There is an inherent randomness in The Little 500 and luck is undoubtedly an element on race day. Yet when the white flag drops, it's typically the teams expected to contend the podium that are duking it out to cross the finish first.
Each year there is speculation on which teams will be there to contend. These speculations are typically generated by a consensus of feel and are corroborated with crude data from The Spring Series events. I was curious to see whether this speculation by feel method could be approached more scientifically. Using data from Spring Series I set out to make a predictive model for The Little 500.
I started simply by looking at the correlations between different metrics and their association to race day results. These plots can be seen to the right. I defined 'A Riders' as the highest placing ITTer (Individual Time Trial) on their team, 'B Riders' placed second on their team, and 'C Riders' placed third on their team. Although the Little 500 is a four-person relay race, interestingly the plot between 'D Rider' success vs race results did not demonstrate any significant correlation so I chose to exclude it from this analysis. In each plot the y-axis is race day place and the x-axis is a relative ranking among the group being plotted.
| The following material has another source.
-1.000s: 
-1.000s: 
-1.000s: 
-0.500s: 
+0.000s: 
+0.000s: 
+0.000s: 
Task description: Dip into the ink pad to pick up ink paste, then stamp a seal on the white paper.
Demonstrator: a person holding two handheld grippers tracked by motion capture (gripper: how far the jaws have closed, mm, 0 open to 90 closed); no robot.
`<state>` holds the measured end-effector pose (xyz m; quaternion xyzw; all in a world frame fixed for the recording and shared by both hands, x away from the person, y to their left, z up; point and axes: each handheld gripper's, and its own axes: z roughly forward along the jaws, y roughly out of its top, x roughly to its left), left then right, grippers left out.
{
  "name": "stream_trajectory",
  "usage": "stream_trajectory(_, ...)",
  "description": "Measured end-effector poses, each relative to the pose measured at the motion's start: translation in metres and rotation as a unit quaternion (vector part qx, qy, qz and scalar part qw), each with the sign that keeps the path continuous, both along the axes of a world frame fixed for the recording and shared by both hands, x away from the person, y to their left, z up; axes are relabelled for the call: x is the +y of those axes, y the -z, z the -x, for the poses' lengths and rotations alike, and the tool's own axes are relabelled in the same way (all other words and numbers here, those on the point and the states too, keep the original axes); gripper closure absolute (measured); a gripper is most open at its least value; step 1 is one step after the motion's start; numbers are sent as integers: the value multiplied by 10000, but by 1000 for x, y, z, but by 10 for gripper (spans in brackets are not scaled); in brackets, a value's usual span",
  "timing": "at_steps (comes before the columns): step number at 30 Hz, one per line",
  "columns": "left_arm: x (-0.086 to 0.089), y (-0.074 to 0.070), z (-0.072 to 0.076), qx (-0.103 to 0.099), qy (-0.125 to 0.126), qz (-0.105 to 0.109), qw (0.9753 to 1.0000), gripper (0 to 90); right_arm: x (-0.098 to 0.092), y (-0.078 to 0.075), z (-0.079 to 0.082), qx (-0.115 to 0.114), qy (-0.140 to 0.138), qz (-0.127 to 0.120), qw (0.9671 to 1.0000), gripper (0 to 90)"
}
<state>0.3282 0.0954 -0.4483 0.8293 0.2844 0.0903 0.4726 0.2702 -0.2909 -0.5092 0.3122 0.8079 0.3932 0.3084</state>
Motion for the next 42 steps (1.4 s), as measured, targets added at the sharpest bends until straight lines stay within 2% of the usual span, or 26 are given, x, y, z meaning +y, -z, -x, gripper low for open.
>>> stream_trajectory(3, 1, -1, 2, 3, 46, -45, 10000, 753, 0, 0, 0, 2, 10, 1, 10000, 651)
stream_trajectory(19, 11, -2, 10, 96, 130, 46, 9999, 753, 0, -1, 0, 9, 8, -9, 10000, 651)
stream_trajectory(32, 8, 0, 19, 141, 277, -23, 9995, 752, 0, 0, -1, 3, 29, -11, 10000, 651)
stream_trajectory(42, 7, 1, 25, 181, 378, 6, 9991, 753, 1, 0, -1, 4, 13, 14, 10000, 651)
Each ITT entry and Team Pursuit has a z-score associated with that is relative to the other entries from the same year. This accounts for different track and weather conditions from a year to year basis and provides the best measure of the relative strength of each entry. To quantize overall team strength I summed the z-score of each component multiplied by that variable's correlation coefficient.
For example the 2005 entry for Phi Kappa Psi has these components:
Pursuit z-score = -0.636588
A Rider z-score = -1.067234
B Rider z-score = -0.697321
C Rider z-score = -0.662190
Each of these values is weighted by their relevant correlation coefficients from the above plots:
r_pursuit = 0.7999012272314057
r_A Rider = 0.808452499414871
r_B Rider = 0.7623321398236437
r_C Rider = 0.8060171655100812
Then weighted sum calculation is:
weighted_sum = (0.7999012272314057*-0.636588) +
(0.808452499414871 *-1.067234) +
(0.7623321398236437*-0.697321) +
(0.8060171655100812*-0.662190)
weighted_sum = -2.435342
A team's projected place is simply the ranking of their Weighted Sum score from the year.
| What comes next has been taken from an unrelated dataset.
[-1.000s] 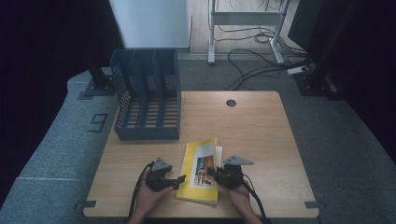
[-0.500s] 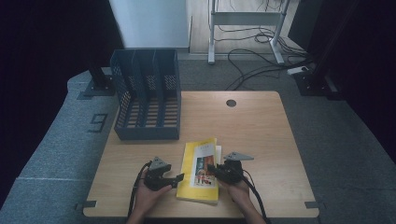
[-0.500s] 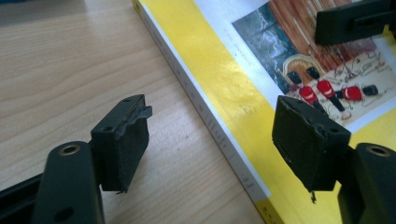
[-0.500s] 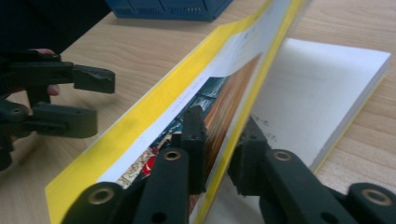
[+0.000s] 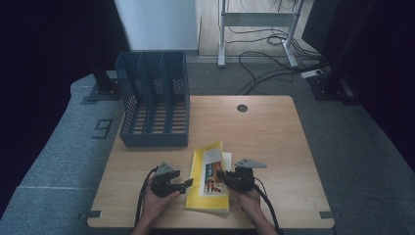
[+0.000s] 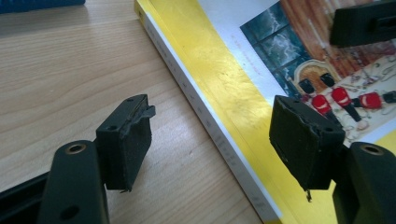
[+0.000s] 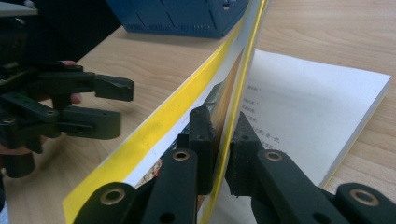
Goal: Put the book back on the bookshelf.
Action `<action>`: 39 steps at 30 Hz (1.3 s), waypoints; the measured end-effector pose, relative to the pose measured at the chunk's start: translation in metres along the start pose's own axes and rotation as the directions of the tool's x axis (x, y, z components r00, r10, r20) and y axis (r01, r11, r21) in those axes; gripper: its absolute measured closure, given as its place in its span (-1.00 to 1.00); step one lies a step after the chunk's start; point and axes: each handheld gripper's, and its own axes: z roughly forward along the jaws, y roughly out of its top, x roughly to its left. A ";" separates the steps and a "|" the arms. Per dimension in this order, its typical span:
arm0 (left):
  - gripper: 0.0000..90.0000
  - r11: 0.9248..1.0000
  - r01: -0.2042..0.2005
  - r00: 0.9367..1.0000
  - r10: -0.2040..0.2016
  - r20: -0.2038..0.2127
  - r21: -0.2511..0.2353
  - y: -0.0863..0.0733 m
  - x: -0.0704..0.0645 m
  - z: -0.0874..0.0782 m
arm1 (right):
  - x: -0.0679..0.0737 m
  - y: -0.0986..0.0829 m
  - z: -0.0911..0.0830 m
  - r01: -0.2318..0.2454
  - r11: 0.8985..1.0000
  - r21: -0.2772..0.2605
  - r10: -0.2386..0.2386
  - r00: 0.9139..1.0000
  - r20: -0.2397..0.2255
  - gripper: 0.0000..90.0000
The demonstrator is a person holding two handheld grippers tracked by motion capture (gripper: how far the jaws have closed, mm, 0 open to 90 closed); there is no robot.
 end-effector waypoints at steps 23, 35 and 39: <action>-0.37 0.999 0.050 0.995 -0.049 0.084 -0.008 0.008 0.000 0.011 | 0.014 0.008 -0.015 0.058 0.996 -0.073 -0.061 0.997 -0.037 0.93; -0.43 0.998 0.053 0.992 -0.052 0.111 -0.015 0.011 -0.007 0.017 | 0.027 0.010 -0.023 0.105 0.990 -0.094 -0.109 0.993 -0.041 0.93; -0.45 0.998 0.064 0.989 -0.062 0.132 -0.011 0.011 -0.006 0.018 | 0.028 0.010 -0.024 0.108 0.989 -0.100 -0.113 0.993 -0.041 0.92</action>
For example in the year 2004 the weighted sums predict the following race result:
index Team Projected Place Weighted Sum Pursuit A Rider B Rider C Rider
230 Teter 1.0 -5.530155 -1.359333 -1.702069 -1.567271 -0.901482
231 Kappa Kappa Gamma 2.0 -4.536387 -1.022450 -1.468038 -1.072774 -0.973126
232 Kappa Alpha Theta 3.0 -3.737534 -0.830632 -1.187635 -0.983004 -0.736264
233 Delta Zeta 4.0 -3.170507 -0.698091 -1.152857 -0.800420 -0.519140
234 Roadrunners 5.0 -2.726594 -0.502724 -0.852166 -0.712932 -0.658777
Which differs slightly from the actual finishing order:
First : Kappa Kappa Gamma
Second: Teter
Third : Kappa Alpha Theta
Fourth: Alpha Gamma Delta
Fifth : Delta Zeta
The above case worked pretty well, first and second are swapped, third place was guessed correctly, and the team projected to place 4th ended up 5th on race day. To get a sense of how well the model truly predicts race results I defined 'Diff' as the difference between actual placing and projected place (e.g. if a team is projected to finish 5th and they actually finish 2nd on race day, then for that entry Diff = 2). For both the men and women's data sets I created histograms of the distribution of 'Diff'.
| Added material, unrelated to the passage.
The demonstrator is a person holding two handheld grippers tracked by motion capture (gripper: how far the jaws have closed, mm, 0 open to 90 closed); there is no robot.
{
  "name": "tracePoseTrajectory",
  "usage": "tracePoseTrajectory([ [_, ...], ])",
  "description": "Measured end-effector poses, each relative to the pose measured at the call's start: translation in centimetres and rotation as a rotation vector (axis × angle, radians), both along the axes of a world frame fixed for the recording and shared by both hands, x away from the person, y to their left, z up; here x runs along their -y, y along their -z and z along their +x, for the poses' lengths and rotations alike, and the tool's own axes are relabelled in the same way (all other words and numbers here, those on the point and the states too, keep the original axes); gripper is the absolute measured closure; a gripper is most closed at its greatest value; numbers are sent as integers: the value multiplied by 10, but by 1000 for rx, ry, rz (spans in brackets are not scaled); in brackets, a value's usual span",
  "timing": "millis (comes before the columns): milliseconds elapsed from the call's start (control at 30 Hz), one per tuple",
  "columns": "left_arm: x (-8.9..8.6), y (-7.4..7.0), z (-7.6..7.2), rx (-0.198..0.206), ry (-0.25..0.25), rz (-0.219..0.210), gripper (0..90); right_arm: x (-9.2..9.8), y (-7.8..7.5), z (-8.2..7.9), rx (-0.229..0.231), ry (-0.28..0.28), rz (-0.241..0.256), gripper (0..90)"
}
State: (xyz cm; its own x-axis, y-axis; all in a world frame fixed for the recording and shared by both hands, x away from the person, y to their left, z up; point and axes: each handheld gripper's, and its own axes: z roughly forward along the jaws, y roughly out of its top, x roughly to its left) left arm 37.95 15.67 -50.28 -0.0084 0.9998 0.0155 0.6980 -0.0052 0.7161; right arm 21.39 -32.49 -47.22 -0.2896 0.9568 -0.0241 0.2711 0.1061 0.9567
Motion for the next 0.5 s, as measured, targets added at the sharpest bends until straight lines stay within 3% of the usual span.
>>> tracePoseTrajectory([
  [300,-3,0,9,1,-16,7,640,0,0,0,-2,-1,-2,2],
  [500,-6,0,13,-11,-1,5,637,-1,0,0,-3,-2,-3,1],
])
Here the y-axis is the difference a team finished from their projected place. A positive value indicates that a team improved upon their projected finish by that value. A negative value indicates that a team dropped below their expected result. The x-axis is the count of occurrences where a team finished the corresponding amount of places from their projected value.
Both distributions are centered around 0. On the women's side: 19% of the results are predicted correctly, 48% fall within ±1 place from their projection, and 79% fall within ±3 places. For the men: 18% of the results are predicted correctly, 44% fall within ±1 place, and 72% fall within ±3 places.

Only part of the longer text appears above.